[Data entries]
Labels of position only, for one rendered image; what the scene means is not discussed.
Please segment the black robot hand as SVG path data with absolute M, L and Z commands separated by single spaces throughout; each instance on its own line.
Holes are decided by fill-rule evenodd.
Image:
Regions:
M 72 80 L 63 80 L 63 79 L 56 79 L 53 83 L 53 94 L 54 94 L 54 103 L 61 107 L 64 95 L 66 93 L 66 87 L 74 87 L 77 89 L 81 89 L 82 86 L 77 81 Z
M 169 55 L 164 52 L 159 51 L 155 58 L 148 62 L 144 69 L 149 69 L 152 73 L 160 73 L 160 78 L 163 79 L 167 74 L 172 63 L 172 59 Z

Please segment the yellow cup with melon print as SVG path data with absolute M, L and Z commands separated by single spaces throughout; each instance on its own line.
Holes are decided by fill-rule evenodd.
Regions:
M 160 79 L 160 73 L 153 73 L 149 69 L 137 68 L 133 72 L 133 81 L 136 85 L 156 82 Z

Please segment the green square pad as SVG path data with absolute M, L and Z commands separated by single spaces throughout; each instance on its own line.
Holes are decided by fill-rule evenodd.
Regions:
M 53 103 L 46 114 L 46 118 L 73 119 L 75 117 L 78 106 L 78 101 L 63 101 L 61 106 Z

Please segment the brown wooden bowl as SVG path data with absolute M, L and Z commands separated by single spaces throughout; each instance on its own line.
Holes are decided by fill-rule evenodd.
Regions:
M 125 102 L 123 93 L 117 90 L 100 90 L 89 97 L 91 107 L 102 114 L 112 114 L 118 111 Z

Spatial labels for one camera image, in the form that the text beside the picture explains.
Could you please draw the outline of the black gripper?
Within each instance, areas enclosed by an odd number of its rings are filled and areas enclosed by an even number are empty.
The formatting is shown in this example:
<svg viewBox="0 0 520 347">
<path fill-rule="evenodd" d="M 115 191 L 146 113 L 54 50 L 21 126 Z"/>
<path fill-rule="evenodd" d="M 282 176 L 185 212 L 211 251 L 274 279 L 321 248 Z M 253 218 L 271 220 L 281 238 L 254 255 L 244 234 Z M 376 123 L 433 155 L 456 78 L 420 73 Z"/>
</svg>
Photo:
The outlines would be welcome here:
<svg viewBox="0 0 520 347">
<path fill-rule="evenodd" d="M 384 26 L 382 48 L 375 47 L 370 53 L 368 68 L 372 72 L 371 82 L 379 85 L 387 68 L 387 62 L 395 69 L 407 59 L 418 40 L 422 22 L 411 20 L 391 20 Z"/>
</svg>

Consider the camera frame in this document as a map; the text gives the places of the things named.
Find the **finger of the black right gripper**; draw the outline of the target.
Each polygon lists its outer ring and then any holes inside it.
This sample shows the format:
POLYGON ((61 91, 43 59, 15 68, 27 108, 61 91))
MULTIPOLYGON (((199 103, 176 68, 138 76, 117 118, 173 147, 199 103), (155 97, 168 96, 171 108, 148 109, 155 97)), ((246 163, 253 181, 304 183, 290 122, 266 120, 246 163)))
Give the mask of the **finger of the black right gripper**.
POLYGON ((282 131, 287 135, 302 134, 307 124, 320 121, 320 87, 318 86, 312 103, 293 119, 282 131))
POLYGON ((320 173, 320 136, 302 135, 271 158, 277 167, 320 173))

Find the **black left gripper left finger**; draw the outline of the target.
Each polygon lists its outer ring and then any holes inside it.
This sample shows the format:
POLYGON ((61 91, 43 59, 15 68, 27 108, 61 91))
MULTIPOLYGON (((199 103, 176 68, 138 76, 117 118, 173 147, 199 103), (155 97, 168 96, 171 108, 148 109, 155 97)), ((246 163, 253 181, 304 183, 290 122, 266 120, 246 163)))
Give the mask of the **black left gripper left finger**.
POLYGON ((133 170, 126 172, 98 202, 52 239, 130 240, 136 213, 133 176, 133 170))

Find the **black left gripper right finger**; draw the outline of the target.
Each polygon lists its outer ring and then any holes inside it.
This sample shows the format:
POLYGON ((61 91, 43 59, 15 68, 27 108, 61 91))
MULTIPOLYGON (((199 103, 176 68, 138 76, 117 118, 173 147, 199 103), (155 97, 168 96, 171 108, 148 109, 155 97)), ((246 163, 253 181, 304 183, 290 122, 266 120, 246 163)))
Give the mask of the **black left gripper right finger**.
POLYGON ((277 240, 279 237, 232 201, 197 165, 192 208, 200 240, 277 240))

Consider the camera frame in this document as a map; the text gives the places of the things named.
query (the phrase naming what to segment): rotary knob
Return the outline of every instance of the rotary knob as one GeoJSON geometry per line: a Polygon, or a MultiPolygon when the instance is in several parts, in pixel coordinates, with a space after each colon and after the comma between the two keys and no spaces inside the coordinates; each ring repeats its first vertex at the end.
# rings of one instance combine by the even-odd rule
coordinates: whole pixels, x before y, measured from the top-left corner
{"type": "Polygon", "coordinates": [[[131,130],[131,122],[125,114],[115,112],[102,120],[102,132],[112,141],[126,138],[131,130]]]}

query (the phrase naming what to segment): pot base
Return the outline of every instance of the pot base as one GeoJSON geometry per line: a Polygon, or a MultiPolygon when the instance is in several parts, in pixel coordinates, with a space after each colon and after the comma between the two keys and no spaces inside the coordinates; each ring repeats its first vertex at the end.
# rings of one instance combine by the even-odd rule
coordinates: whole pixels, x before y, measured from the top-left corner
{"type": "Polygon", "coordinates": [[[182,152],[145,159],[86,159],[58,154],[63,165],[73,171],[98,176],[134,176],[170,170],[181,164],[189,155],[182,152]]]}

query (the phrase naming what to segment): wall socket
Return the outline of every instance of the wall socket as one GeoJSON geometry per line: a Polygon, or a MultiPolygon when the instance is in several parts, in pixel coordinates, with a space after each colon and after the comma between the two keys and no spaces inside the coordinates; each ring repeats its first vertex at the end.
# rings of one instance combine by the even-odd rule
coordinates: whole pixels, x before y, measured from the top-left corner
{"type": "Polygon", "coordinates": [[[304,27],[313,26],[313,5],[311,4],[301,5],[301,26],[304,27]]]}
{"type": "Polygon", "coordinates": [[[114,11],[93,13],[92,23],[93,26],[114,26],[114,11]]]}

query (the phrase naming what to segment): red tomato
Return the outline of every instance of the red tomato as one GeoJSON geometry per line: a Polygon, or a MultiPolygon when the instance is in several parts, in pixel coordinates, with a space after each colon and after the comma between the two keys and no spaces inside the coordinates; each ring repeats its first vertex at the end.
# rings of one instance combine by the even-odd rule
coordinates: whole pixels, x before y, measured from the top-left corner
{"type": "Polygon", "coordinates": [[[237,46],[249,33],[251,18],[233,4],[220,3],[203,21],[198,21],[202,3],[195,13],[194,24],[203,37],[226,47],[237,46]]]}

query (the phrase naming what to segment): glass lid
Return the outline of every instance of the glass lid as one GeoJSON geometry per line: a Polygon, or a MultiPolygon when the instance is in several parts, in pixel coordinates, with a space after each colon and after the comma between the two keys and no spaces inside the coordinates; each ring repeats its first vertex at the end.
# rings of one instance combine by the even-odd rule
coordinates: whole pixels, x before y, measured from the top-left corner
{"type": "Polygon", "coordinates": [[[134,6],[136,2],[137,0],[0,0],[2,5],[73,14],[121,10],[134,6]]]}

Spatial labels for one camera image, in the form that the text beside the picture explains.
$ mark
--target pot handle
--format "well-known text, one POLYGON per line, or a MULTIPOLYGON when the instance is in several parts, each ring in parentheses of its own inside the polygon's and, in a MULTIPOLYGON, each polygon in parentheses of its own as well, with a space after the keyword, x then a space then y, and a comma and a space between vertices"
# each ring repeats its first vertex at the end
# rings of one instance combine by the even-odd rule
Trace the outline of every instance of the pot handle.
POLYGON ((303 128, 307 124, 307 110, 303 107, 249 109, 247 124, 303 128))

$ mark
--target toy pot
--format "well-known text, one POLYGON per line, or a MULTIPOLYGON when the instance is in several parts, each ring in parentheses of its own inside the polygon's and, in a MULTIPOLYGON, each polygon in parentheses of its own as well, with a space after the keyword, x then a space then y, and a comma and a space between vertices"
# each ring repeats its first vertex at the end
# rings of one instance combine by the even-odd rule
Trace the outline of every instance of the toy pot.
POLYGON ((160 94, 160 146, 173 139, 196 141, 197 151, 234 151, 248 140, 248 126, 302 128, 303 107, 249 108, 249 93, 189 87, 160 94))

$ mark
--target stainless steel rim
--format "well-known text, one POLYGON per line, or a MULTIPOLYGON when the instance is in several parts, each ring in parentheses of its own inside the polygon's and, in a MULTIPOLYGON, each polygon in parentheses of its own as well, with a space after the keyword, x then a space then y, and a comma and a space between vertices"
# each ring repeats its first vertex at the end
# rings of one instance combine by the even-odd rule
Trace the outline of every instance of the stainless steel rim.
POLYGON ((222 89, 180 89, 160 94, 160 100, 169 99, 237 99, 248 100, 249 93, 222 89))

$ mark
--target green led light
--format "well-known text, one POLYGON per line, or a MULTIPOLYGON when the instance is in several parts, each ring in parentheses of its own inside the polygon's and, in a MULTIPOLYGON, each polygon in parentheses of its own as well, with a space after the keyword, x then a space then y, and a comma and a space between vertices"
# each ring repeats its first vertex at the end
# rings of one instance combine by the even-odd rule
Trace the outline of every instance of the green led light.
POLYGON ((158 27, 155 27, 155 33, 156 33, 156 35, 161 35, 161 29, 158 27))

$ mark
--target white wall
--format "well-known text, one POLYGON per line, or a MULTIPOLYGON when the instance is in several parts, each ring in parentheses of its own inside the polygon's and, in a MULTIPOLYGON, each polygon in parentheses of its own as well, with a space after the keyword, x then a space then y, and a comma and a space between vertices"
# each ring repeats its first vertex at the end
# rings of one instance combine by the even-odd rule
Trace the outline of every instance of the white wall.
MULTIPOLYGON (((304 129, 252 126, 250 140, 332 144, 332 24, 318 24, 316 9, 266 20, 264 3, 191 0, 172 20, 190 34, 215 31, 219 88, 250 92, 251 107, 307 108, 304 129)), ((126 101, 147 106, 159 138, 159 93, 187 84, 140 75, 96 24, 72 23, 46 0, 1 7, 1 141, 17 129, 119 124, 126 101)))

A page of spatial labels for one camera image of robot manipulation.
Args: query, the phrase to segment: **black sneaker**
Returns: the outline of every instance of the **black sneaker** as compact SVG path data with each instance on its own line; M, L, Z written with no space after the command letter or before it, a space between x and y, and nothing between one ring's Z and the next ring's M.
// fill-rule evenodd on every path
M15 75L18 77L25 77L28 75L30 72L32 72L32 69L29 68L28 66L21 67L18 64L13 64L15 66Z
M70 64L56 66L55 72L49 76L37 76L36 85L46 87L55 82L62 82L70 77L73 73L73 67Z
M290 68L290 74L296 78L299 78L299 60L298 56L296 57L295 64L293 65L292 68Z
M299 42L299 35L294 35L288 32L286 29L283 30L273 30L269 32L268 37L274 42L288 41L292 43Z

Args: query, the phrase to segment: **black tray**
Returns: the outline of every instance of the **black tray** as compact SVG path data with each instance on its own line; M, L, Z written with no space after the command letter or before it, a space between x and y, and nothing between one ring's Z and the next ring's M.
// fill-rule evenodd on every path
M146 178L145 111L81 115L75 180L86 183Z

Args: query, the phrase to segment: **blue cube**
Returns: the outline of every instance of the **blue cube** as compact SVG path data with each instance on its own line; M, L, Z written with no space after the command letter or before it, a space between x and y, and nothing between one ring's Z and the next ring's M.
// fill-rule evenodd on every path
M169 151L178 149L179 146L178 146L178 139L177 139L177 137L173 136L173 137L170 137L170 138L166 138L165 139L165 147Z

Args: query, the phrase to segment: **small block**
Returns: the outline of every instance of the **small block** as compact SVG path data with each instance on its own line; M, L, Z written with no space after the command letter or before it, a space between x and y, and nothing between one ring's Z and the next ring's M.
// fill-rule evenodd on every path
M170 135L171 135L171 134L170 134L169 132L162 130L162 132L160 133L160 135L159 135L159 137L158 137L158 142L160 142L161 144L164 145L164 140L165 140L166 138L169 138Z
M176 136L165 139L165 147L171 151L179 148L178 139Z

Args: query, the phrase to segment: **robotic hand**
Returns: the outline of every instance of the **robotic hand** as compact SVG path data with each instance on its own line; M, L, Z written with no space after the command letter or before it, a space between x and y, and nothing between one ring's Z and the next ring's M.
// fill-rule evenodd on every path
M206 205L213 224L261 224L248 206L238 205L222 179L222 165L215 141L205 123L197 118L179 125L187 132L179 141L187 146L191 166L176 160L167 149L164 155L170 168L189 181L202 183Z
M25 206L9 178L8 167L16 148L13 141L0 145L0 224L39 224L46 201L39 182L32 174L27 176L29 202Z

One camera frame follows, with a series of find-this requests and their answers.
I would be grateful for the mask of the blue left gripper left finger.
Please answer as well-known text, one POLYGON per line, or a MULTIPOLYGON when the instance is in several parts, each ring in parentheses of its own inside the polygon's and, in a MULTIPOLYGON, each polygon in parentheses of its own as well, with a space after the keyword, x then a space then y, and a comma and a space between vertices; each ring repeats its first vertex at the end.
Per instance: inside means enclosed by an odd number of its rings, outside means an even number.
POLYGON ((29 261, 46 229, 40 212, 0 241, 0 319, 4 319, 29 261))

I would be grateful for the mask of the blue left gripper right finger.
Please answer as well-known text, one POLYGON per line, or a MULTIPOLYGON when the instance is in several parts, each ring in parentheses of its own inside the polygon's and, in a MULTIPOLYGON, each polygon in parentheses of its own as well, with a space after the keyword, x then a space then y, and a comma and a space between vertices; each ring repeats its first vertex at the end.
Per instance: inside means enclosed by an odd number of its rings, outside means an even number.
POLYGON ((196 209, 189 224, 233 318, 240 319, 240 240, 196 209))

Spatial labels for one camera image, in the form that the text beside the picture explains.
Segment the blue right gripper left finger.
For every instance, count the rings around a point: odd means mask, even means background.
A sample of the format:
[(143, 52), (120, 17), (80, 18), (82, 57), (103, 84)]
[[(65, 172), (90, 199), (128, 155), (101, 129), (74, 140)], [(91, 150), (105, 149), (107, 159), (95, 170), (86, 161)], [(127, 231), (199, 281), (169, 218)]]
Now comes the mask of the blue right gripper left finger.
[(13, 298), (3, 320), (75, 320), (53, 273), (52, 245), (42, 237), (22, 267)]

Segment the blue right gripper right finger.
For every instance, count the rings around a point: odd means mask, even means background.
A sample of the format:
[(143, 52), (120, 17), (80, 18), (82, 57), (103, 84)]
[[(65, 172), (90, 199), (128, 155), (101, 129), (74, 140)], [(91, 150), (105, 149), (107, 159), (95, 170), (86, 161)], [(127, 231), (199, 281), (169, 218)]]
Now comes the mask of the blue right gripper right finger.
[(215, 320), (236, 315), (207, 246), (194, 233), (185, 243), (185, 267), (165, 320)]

WHAT THE TASK ASKS
Return exactly the lines above from the line that has "Returns: the outline of every instance of the **black sneaker**" through the line that has "Args: query, the phrase to segment: **black tray**", inclusive, and nothing else.

ANSWER BELOW
Returns: the outline of every instance of the **black sneaker** as compact SVG path data with each instance on its own line; M, L, Z written with no space after the command letter or before it, a space between x and y, and nothing between one ring's Z and the next ring's M.
// fill-rule evenodd on every path
M15 75L18 77L25 77L28 75L30 72L32 72L32 69L29 68L28 66L21 67L18 64L13 64L15 66Z
M70 64L56 66L55 72L49 76L37 76L36 85L46 87L55 82L62 82L70 77L73 73L73 67Z
M290 68L290 74L296 78L299 78L299 60L298 56L296 57L295 64L293 65L292 68Z
M299 42L299 35L294 35L288 32L286 29L283 30L273 30L269 32L268 37L274 42L288 41L292 43Z

Args: query, the phrase to segment: **black tray**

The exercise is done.